Nun seufzte Scully auch. Was sie da hörte, sprach sehr dafür, daß Mulder recht hatte mit seiner Theorie. Daß wirklich Billy die Morde auslöste, ohne es zu wissen – mit den Tieren als Helfern.

„Minnie ist die Katze, stimmt’s?“ fragte die Agentin, um sowohl sich als auch den Jungen zumindest vorübergehend auf andere Gedanken zu bringen. Noch wußte sie nicht, was sie zur Lösung des Problems tun sollten.

„Ja. Sie hat jetzt gerade Junge bekommen. Willst du sie sehen? Komm mit!“ Und schon hatte Billy ihre Hand gepackt und zog sie, ohne eine Antwort abzuwarten, in Richtung der Scheune davon. Manchmal reagierte er genauso überschwenglich begeistert wie alle anderen Vierjährigen, ungeachtet seiner Hochbegabung und seinem weit über sein Alter hinaus entwickelten Geist.

Sie traten durch das große Tor in das Halbdunkel, das im Inneren herrschte. Billy führte Scully zu einer Holzleiter, die auf einen Boden unter dem Dach endete.

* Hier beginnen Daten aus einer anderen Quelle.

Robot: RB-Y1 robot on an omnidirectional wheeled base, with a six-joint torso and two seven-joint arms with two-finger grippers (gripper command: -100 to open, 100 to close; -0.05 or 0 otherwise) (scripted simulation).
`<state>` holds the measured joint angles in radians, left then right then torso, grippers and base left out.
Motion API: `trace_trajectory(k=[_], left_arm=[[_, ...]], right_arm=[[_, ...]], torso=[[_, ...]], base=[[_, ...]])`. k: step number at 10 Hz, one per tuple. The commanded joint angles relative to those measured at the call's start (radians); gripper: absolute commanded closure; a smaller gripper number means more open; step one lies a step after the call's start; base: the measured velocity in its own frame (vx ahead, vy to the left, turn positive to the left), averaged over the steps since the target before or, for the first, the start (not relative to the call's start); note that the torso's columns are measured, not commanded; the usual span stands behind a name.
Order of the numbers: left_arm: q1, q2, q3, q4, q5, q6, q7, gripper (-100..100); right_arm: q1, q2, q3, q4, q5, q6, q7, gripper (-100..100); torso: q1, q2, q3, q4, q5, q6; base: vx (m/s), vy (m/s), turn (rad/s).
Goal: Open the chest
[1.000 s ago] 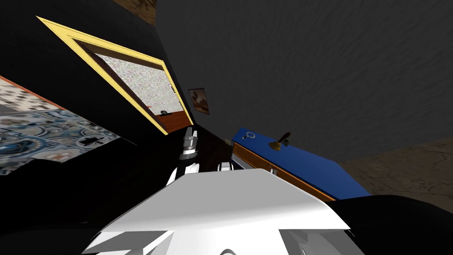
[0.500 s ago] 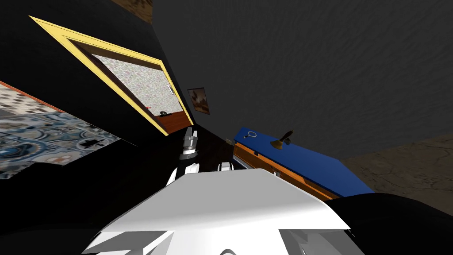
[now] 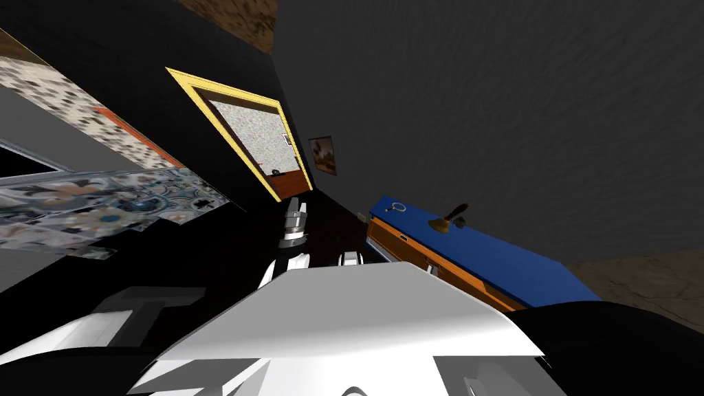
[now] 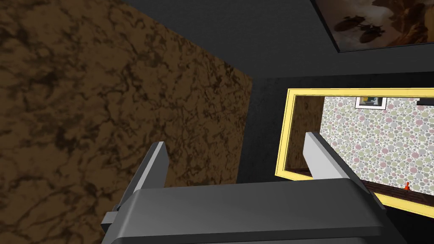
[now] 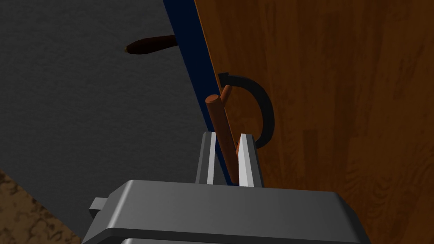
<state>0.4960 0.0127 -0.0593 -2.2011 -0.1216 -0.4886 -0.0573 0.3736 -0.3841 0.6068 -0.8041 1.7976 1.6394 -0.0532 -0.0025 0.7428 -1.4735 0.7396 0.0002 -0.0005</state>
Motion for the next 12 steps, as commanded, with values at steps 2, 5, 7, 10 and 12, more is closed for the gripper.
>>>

„Da oben, auf dem Heuboden, hat sie ihr Nest gebaut. Ich habe ihr beim Auspolstern geholfen, damit sie es warm und bequem hat.“

Hurtig kletterte Billy die Leitersprossen nach oben und winkte: „Komm, komm! Aber sei leise, damit sie sich nicht erschrecken!“

„Ich tue mein Bestes“, versicherte Scully und begann den Aufstieg, der sich mit ihren Absatzschuhen leicht mühselig gestaltete. Oben erwartete sie Billy und zog sie weiter, in eine noch dämmrigere Ecke des Heubodens. Dann hörte sie auch schon das Fiepen und sah das Gewusel der kleinen Gestalten, die sich rings um ihre Mutter im Spiel balgten. Minnie, die getigerte Mutter, ruhte stoisch auf ihrem Polster, das offenbar zum Teil aus alter Kleidung bestand, und sah den Besuchern mit halb geschlossenen Augen entgegen.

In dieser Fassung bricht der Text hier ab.